Customary law in Hong Kong refers not to the established social norms of the contemporary local community but primarily to the customary law of the ethnic Chinese domiciled in Hong Kong, which has been a cognised part of the law of the former Crown Colony since the arrival of Captain Charles Elliot in 1841, as it had existed prior to the cession. A relic of a distant past, it has nonetheless survived if not thrived in certain areas and domains in this Anglicised and internationalised jurisdiction notwithstanding the resumption of sovereignty by the People’s Republic of China, whose official state ideology rejects almost every precept of ”feudal“ customs. This seminar examines, compares and contrasts the constitutional status of Hong Kong’s Chinese customary law before and after the 1997 Handover. It also addresses important questions such as the compatibility of customary law with the Basic Law and the Bill of Rights, the implications of customary law on the rule of law, and the extent to which the statutory and common law abolition of customary law norms is constitutionally permissible.
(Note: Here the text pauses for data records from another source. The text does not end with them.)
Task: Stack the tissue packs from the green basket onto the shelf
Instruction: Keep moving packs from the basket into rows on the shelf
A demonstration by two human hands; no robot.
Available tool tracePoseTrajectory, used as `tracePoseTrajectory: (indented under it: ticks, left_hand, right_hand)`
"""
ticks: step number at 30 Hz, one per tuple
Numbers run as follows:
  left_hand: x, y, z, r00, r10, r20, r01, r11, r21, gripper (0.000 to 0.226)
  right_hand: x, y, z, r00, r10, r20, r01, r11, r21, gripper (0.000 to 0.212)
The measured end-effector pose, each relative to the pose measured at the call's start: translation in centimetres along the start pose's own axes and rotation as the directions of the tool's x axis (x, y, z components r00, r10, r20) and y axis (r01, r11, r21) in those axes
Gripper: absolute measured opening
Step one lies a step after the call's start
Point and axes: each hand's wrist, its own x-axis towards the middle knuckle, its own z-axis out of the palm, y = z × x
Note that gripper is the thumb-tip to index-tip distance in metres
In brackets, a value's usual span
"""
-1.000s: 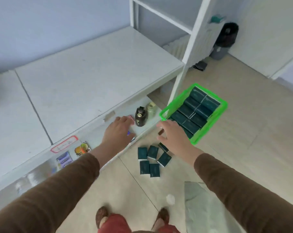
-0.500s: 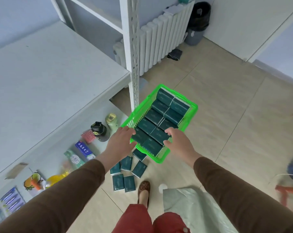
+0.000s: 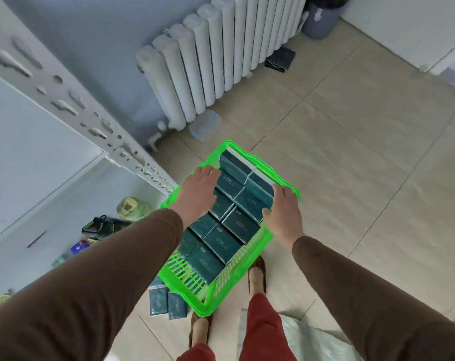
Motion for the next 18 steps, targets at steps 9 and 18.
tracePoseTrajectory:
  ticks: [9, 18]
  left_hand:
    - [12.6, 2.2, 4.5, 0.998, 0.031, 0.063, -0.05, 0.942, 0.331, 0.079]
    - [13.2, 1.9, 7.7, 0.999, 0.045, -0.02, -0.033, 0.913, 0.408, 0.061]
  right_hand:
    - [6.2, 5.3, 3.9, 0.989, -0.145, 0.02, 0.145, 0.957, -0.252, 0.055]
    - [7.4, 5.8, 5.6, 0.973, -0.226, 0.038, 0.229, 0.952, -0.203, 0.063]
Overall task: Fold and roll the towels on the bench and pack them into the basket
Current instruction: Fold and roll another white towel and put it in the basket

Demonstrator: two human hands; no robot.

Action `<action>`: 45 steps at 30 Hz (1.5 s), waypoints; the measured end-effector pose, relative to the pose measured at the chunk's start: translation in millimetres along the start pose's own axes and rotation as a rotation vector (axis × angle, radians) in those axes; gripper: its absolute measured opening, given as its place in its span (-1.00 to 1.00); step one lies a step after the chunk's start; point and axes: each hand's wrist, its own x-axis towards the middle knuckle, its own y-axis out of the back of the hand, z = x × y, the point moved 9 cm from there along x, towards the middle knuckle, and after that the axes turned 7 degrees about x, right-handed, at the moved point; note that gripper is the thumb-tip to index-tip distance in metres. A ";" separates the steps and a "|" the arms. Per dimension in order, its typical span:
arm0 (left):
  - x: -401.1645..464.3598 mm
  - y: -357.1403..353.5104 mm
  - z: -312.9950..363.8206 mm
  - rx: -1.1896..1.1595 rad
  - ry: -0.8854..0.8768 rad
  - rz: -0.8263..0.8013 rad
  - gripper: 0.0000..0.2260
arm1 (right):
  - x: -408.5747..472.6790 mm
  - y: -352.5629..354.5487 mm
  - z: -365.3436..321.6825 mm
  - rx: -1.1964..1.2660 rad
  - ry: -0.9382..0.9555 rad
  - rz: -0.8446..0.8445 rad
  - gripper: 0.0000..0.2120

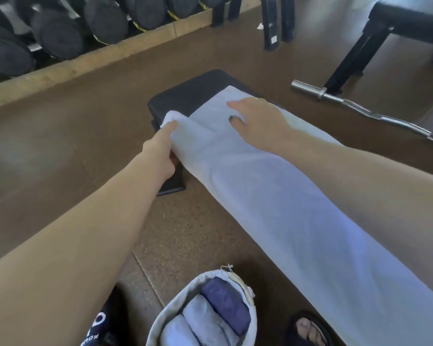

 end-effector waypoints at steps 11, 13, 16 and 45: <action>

Eric C. Ip is Assistant Dean (Undergraduate Studies) and Assistant Professor of Law at the Chinese University of Hong Kong (CUHK) Faculty of Law. Ip’s research focusses on questions of institutional design in comparative public law. His work has appeared in The American Journal of Comparative Law, Oxford Journal of Legal Studies, International Journal of Constitutional Law, and European Journal of Law and Economics. Ip is the author of Law and Justice in Hong Kong (Sweet & Maxwell 2014). Prior to joining CUHK in 2012, he taught at the School of Public Policy, University College London (UCL), and had academic affiliations with the United Nations University Institute on Comparative Regional Integration Studies and St. John’s College, The University of Hong Kong. Ip earned his doctorate in law from the University of Oxford.
Colin Leung is a barrister with a broad practice in all areas of civil and criminal litigation. He has represented clients over a spectrum of cases including contractual and commercial disputes, land disputes in the New Territories, defamation, building management disputes, personal injuries, company and shareholder disputes. In respect of his criminal practice, Colin takes on both private defence works and instructions to prosecute from Department of Justice. Before reading law, Colin had worked as a software consultant and engineer at Silicon Valley in the Bay Area of California, USA and specialized in database application for more than 10 years. He is also the CEDR accredited mediator and has mediated over a variety of commercial and building management cases. Colin Leung provided a practitioner’s perspective on “Utilizing Expert Witnesses in the Context of Chinese Customary Law”.
The Hong Kong Law Society has awarded this seminar 1.5 Continuing Professional Development (CPD) points.